Verweerder heeft ter zitting de lichte gronden onder 4a en 4f prijsgegeven.
5. De rechtbank stelt vast dat eiser de zware gronden onder 3a en 3g niet heeft betwist. De rechtbank is van oordeel dat deze gronden feitelijk juist en voldoende gemotiveerd zijn. De zware gronden onder 3a en 3g zijn al voldoende om het terugkeerbesluit te dragen. De overige gronden behoeven daarom geen bespreking meer. De beroepsgrond slaagt niet.
Het lichter middel
6. Eiser voert aan dat verweerder had moeten volstaan met een lichter middel dan de maatregel van bewaring. Eiser is nog heel jong en zijn familie in India heeft alles verkocht
om €35.000,- bij elkaar te kunnen sparen om zijn reis te bekostigen. Ook heeft zijn reisagent zijn paspoort ingenomen.
7. De beroepsgrond slaagt niet. De gronden van de maatregel veronderstellen dat er een risico is dat eiser zich aan het toezicht op vreemdelingen zal onttrekken. Daarbij komt dat eiser op doorreis was naar Mexico toen hij werd aangehouden, waaruit kan worden afgeleid dat hij niet van plan was om in Nederland een asielaanvraag in te dienen.
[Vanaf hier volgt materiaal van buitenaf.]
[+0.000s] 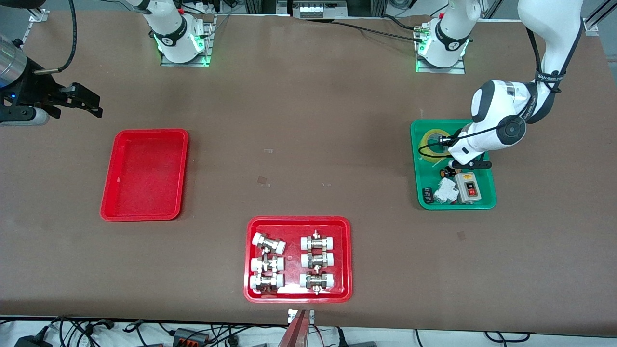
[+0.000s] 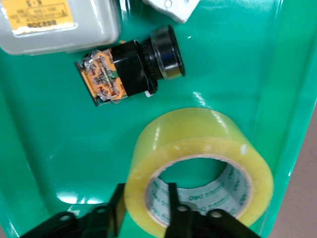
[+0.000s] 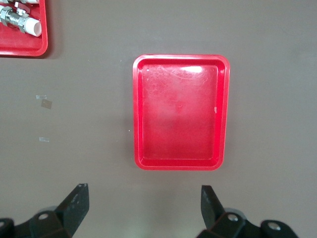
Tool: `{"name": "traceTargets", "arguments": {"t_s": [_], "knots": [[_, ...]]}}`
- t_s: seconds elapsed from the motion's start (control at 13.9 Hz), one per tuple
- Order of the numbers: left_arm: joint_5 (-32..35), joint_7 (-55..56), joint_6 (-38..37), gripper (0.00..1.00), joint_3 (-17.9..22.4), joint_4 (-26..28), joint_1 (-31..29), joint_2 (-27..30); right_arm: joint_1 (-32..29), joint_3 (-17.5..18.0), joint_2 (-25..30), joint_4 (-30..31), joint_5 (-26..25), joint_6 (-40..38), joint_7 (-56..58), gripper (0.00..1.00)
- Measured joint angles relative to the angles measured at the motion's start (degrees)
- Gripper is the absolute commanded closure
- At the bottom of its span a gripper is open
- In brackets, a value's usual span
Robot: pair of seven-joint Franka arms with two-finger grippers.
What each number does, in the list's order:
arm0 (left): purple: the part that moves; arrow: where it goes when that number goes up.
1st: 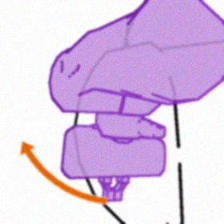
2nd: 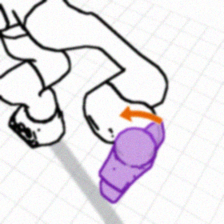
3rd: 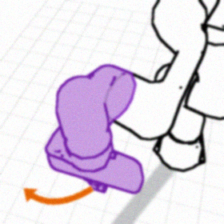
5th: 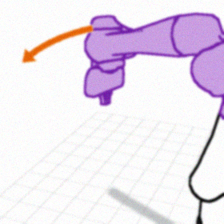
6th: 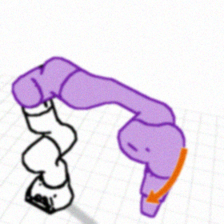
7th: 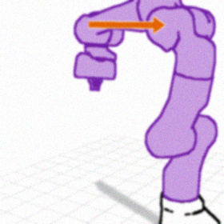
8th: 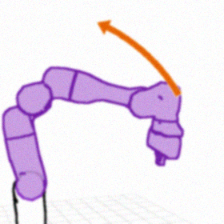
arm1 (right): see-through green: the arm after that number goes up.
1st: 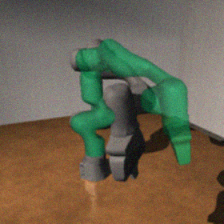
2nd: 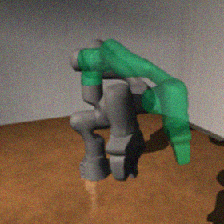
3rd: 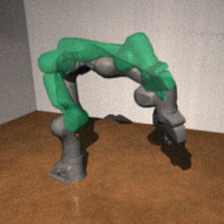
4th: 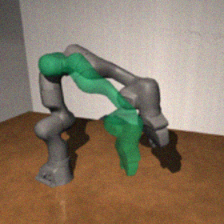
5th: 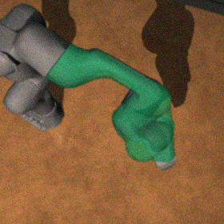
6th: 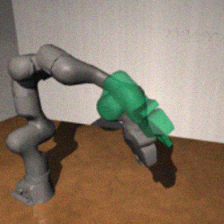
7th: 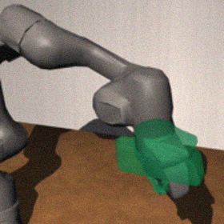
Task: Left arm passes tape to right arm into tray
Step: 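Lower the left gripper and close it on the tape roll's rim, then lift the tape with the left gripper while the right gripper approaches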
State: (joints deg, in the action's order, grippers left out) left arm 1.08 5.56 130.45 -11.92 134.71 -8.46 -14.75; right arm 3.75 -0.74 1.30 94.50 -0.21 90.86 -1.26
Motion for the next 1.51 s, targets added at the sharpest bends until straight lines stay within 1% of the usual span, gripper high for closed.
{"name": "traceTargets", "arguments": {"t_s": [0.07,0.43,0.65,0.72,0.79,0.94,1.08,1.3,1.44,1.51], "knots": [[0.05,-0.31,0.02,0.99,0.01,0.00,-0.12,0.05,0.00,0.00,0.00,0.00,0.00,0.00,0.00,0.00],[0.05,-2.45,-0.54,0.99,0.00,-0.01,-0.74,0.24,0.00,0.01,0.00,0.00,0.00,0.00,0.00,0.00],[0.05,-3.26,-3.71,0.99,-0.06,-0.56,-0.85,1.91,0.01,0.01,0.00,0.00,0.00,0.00,0.00,0.00],[0.05,-3.54,-5.94,0.99,-0.17,-1.55,-0.84,2.93,0.01,0.01,0.00,0.00,0.00,0.00,0.00,0.00],[0.04,-3.72,-9.30,0.99,-0.39,-3.52,-0.80,3.93,0.01,0.01,0.00,0.00,0.00,0.00,0.00,0.00],[-0.72,-3.89,-16.46,0.99,-1.82,-9.28,-0.80,5.62,0.01,0.01,0.00,0.00,0.00,0.00,0.00,0.00],[-3.54,-4.14,-21.52,0.99,-4.95,-15.76,-0.70,6.60,0.01,0.01,0.00,0.00,0.00,0.00,0.00,0.00],[-9.11,-4.12,-24.24,0.99,-11.44,-23.87,-0.34,6.81,0.01,0.02,0.00,0.00,0.00,0.00,0.00,0.00],[-10.61,-3.49,-25.36,0.99,-15.41,-29.35,0.22,6.29,0.02,0.02,0.01,-0.01,0.00,-0.01,0.00,0.00],[-10.93,-2.90,-26.17,0.99,-16.72,-31.85,0.61,5.58,0.02,0.02,0.01,-0.02,0.00,-0.01,0.00,0.00]]}}
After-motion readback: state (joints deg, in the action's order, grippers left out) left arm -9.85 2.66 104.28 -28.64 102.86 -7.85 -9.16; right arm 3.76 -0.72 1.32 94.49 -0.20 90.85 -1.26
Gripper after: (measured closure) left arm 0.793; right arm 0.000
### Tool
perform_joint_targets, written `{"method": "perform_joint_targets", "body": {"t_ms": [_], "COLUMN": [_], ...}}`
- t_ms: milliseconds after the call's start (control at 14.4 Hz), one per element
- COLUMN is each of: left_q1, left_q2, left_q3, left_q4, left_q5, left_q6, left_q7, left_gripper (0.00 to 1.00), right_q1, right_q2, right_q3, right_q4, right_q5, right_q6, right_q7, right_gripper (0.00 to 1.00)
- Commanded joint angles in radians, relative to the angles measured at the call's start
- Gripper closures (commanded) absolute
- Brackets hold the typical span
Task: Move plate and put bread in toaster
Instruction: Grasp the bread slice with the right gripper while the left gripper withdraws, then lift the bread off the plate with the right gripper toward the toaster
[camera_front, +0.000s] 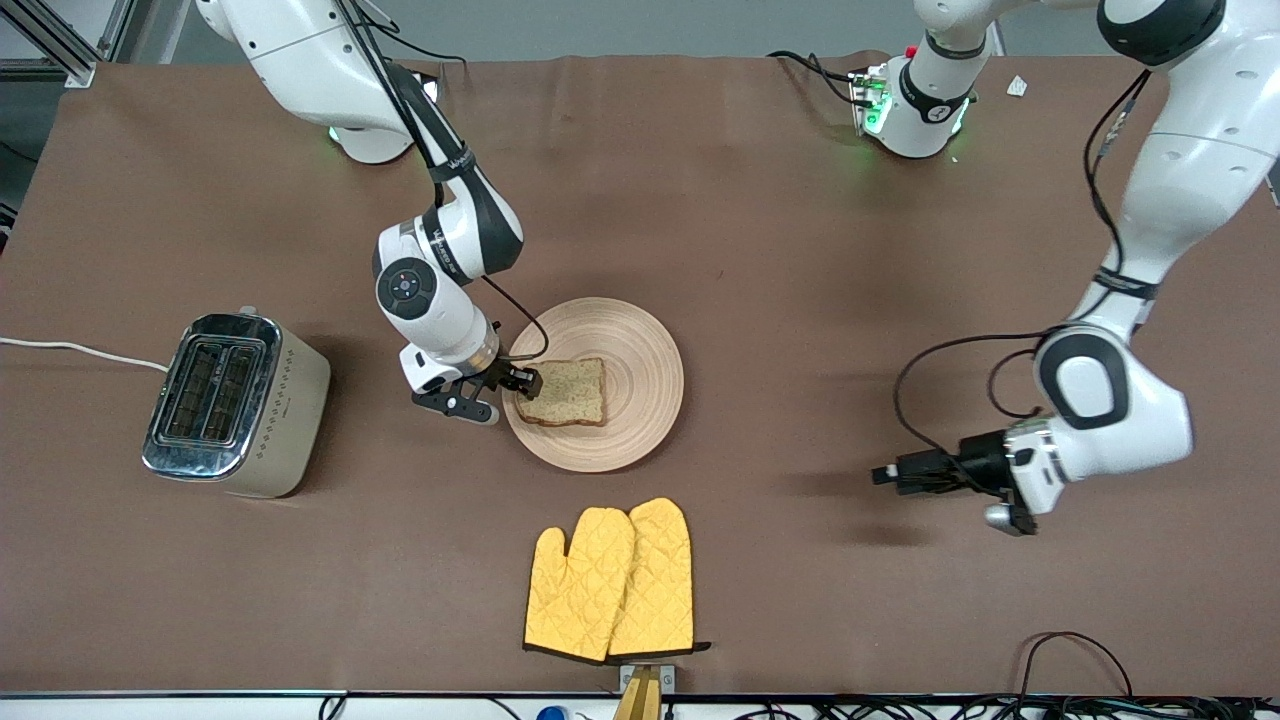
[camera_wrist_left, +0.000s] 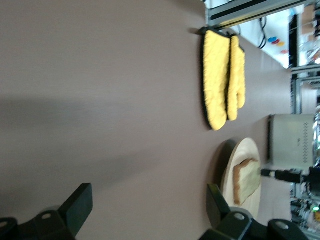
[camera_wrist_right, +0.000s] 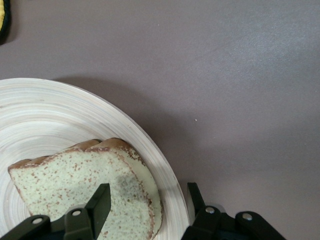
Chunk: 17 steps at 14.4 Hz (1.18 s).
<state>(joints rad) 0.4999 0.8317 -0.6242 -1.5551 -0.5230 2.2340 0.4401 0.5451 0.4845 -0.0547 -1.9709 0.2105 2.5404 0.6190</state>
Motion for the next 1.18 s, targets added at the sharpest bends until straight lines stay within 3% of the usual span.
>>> {"method": "perform_joint_targets", "body": {"t_ms": [0, 486, 833, 1110], "left_q1": [0.046, 0.088, 0.082, 0.059], "left_q2": [-0.02, -0.204, -0.36, -0.508], "left_q3": [-0.006, -0.006, -0.011, -0.044], "left_q4": [0.071, 0.145, 0.144, 0.141], "left_q5": [0.112, 0.296, 0.391, 0.57], "left_q6": [-0.143, -0.352, -0.477, -0.589], "left_q7": [-0.067, -0.406, -0.506, -0.621], "left_gripper": [0.0, 0.0, 0.0, 0.0], "right_q1": [0.012, 0.019, 0.03, 0.032], "right_q2": [-0.001, 0.0, 0.011, 0.017], "right_q3": [-0.011, -0.011, -0.013, -0.013], "right_q4": [0.001, 0.001, 0.004, 0.009], "right_q5": [-0.023, -0.025, -0.025, -0.026], "right_q6": [0.0, 0.0, 0.0, 0.0], "right_q7": [0.027, 0.039, 0.056, 0.067], "right_gripper": [0.38, 0.49, 0.56, 0.61]}}
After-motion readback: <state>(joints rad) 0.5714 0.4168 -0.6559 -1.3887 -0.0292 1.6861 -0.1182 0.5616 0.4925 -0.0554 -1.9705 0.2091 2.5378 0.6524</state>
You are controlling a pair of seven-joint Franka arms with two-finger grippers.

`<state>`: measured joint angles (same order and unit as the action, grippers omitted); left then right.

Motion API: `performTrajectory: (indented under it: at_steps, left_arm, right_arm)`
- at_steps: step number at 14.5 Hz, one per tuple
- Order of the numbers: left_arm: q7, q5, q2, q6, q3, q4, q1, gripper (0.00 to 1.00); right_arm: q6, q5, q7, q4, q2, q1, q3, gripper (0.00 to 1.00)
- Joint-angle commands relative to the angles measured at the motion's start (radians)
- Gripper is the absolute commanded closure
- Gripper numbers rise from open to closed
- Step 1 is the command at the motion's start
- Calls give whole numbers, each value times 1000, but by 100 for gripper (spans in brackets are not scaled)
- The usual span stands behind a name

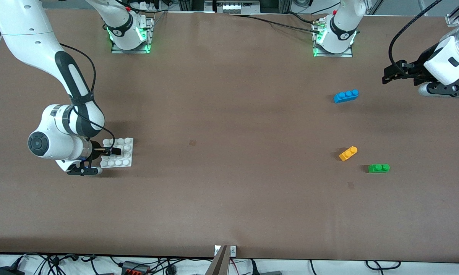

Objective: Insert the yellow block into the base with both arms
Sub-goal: 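Slide the white base plate toward the table middle with the right gripper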

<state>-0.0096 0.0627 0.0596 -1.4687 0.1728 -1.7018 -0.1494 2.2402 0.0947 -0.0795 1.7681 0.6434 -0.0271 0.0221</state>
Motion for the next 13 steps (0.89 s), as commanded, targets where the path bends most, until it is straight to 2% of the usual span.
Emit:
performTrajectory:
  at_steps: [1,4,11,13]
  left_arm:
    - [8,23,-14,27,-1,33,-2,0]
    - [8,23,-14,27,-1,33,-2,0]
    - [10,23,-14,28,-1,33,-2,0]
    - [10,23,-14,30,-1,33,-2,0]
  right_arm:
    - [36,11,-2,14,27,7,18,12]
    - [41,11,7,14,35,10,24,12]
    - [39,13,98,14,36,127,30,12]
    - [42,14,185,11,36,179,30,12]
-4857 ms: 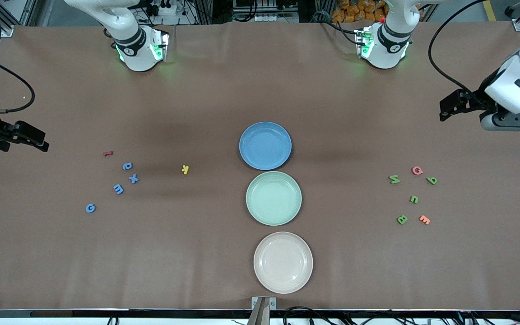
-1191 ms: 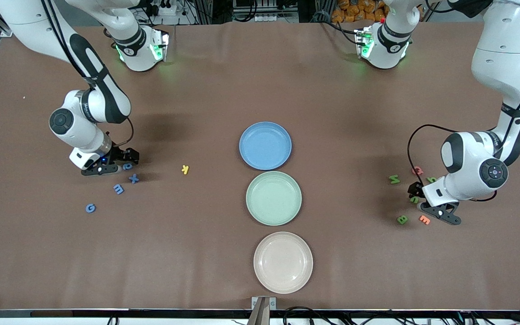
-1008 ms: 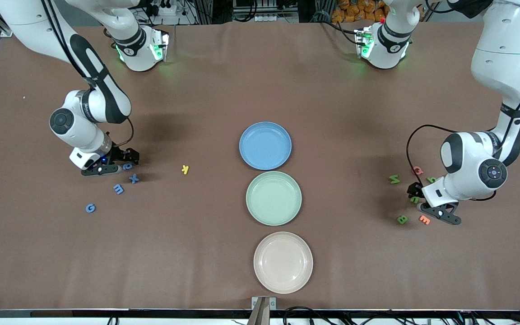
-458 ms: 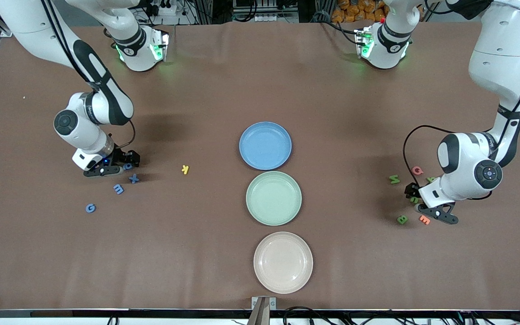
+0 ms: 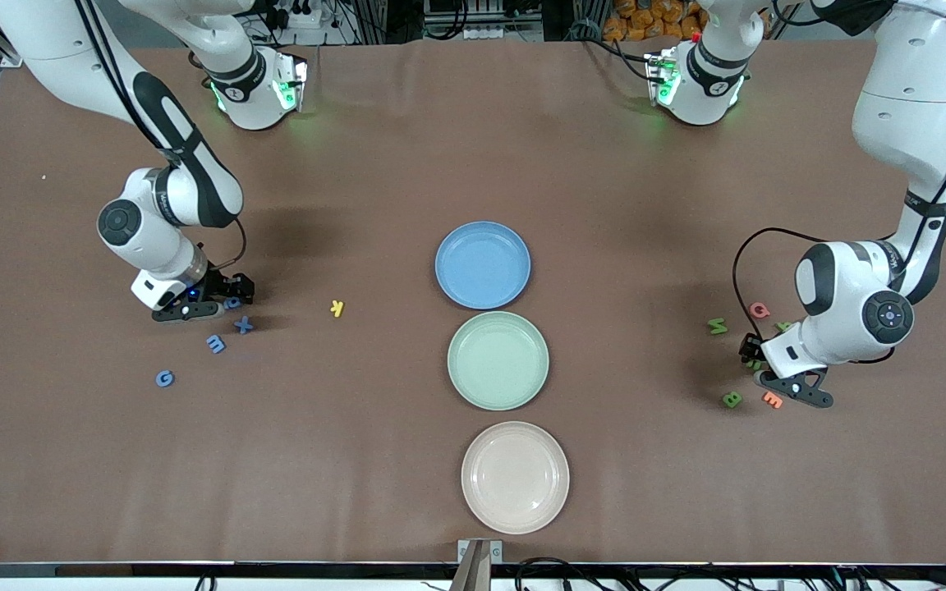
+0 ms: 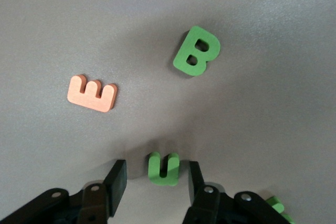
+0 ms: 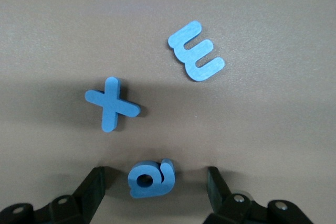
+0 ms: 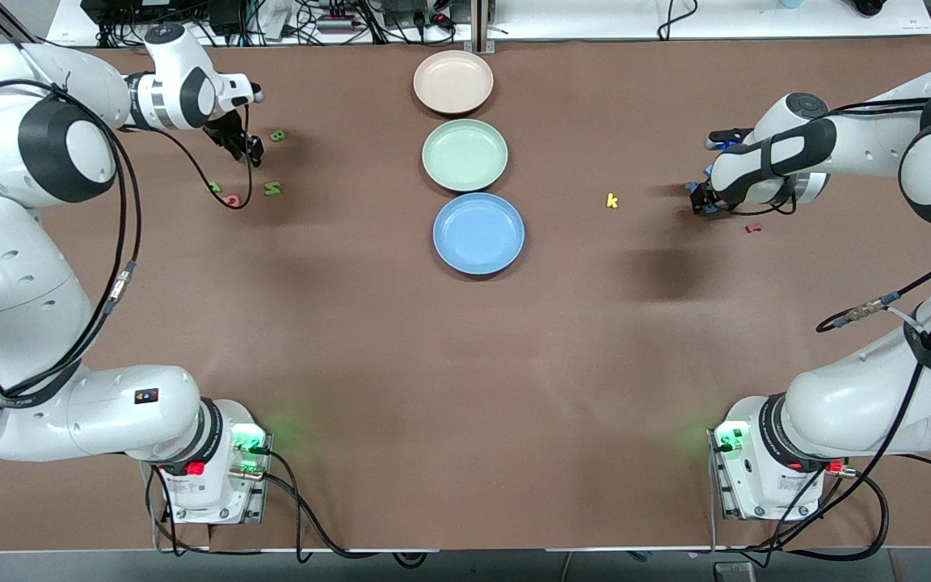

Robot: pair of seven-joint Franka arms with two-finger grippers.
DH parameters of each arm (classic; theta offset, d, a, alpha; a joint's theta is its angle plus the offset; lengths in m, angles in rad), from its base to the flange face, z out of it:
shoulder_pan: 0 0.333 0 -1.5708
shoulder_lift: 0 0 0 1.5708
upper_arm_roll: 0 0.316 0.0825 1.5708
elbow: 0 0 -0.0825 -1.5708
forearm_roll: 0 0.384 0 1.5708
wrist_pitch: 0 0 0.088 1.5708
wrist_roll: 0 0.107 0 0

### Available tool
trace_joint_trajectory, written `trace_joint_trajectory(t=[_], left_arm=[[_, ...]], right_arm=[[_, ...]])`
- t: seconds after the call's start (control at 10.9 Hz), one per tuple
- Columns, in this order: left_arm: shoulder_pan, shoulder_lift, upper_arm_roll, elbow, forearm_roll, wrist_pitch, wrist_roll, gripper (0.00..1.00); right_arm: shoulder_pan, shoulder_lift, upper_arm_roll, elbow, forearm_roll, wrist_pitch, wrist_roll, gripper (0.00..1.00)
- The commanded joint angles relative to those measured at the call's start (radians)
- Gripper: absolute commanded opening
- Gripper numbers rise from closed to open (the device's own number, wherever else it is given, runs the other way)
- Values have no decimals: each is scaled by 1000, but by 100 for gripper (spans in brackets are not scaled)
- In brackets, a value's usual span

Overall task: Sort letters by color into matching plates
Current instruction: 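Grasp the green u with the left gripper while the right gripper grasps blue a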

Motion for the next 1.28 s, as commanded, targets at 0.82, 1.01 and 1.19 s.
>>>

De rechtbank is van oordeel dat verweerder voldoende heeft gemotiveerd dat niet met een lichter middel kon worden volstaan. De omstandigheden waar eiser zich ter zitting op heeft beroepen, namelijk dat hij nog jong is, dat zijn familie in India alles heeft verkocht, en dat zijn paspoort is ingenomen door zijn reisagent, zijn onvoldoende voor een ander oordeel.
Conclusie
8. Ook met inachtneming van de ambtshalve toetsing waartoe zij gehouden is1, is de rechtbank niet van oordeel dat de maatregel van bewaring tot het moment van het sluiten van het onderzoek op enig moment onrechtmatig was.
9. Het beroep is ongegrond. Daarom wordt ook het verzoek om schadevergoeding afgewezen. Voor een proceskostenveroordeling bestaat geen aanleiding.

Beslissing

De rechtbank:
  • verklaart het beroep ongegrond;
  • wijst het verzoek om schadevergoeding af.
Deze uitspraak is gedaan door mr. J.G. Nicholson, rechter, in aanwezigheid van mr. S.J. Valk, griffier.
1. ECLI:EU:C:2022:858.
De uitspraak is uitgesproken in het openbaar en bekendgemaakt op:
01 mei 2023

Documentcode: [documentcode]

Rechtsmiddel

Tegen deze uitspraak kan hoger beroep worden ingesteld bij de Afdeling bestuursrechtspraak van de Raad van State binnen één week na de dag van bekendmaking.